I recognised the face instantly, even though I hadn't been able to place it before. This was the woman that singlehandedly gave me the one thing that had helped me through all of these years. It was like every blurry image of that night when I was only young, had cleared. And her bright yet sorry face still looked the same.

"I-I -- y-you -- how?" Were all the words I could muster up enough courage to say. With all my jumbled up thoughts, I found myself backing away, step by step. Of course, I didn't get far, because I back right into Brett, who laid a hand on my shoulder protectively.

"Wren, this is my Alpha, Satomi. But I'm, uh, I'm guessing you already knew that," Brett announced, breaking the silence that once filled the air uncomfortably.

Satomi. I'd be lying if I said the name didn't suit her. I knew deep down that she was a good person, that she wasn't the reason my mother left. But can you blame me for jumping to that? Who knows what this woman's intentions were. I sucked in a breath, it all seemingly becoming too much.

A door could be heard slamming shut from outside the vet, and Kira stood up and broke the silence once more, "that must be Scott."

Kira exited the room, and I took that moment to truly look at what was around me. It seemed there were seven werewolves in Satomi's pack, including Brett and Lori, and most were injured, healing slowly. As the silence filled the air, I couldn't help but let my enhanced hearing wander to the conversation between the the couple outside.

Well, there really wasn't a lot of talking going on.

I tried, I really did. I tried to turn off this superhearing thing I have going on -- because really, I didn't exactly want to be listening to Scott and Kira 'getting it on'. But I was new to all of this, to being a Witch, having all these powers. And frankly, it only made me more scared. So when Scott and Kira's little session finally stopped, I couldn't help but let my ears perk up at the mention of my name.

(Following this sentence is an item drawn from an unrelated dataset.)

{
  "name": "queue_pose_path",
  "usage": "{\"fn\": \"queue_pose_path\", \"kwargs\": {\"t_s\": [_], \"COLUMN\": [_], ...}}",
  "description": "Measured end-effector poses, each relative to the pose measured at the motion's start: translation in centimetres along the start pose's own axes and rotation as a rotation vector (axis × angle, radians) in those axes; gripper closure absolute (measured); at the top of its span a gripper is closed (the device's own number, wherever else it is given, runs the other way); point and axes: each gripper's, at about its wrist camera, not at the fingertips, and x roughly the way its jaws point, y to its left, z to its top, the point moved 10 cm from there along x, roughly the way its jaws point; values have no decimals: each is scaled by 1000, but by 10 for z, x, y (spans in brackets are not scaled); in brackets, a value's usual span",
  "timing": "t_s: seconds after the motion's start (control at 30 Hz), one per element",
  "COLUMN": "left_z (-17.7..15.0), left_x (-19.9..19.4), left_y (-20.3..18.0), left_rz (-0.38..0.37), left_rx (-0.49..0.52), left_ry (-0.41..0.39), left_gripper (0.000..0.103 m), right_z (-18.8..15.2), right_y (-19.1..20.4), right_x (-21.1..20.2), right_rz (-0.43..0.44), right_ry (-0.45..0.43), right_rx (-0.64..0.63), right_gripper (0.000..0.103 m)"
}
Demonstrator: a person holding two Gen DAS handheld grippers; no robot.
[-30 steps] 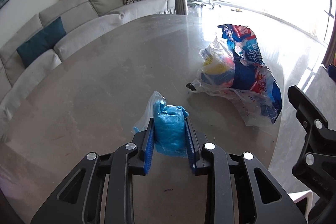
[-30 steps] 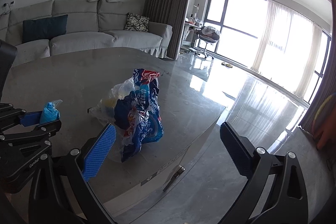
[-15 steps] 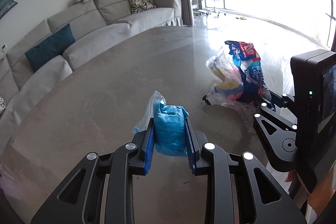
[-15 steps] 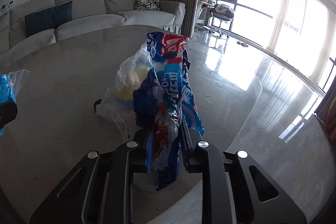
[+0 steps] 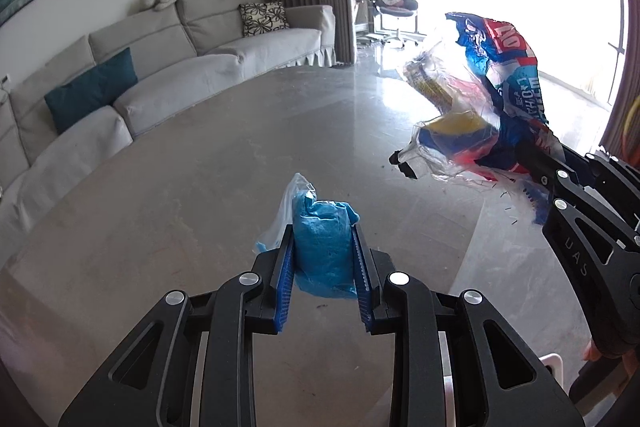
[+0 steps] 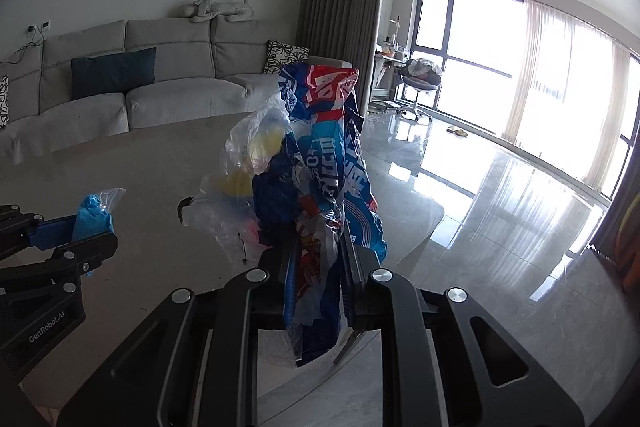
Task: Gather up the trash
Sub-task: 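Carry both bags over the white bin and open both grippers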
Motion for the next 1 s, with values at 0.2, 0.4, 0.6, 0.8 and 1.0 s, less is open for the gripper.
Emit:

"Did you find them? Did you find Wren?" I heard Scott whisper urgently, and a small smile appeared on my face, because sometimes it was just nice to know people are worried for you. That they care for you. Yet, I could still feel Satomi's sad eyes on mine, watching my every move. Of course, I was uncomfortable under her gaze, so you could feel my relief when Scott and Kira made their way into the veterinary room.

"Satomi? These are the people I was telling you about. This is Scott McCall, and I think you might know Wren --"

"Oh, yes. I know Wren Sommers very well."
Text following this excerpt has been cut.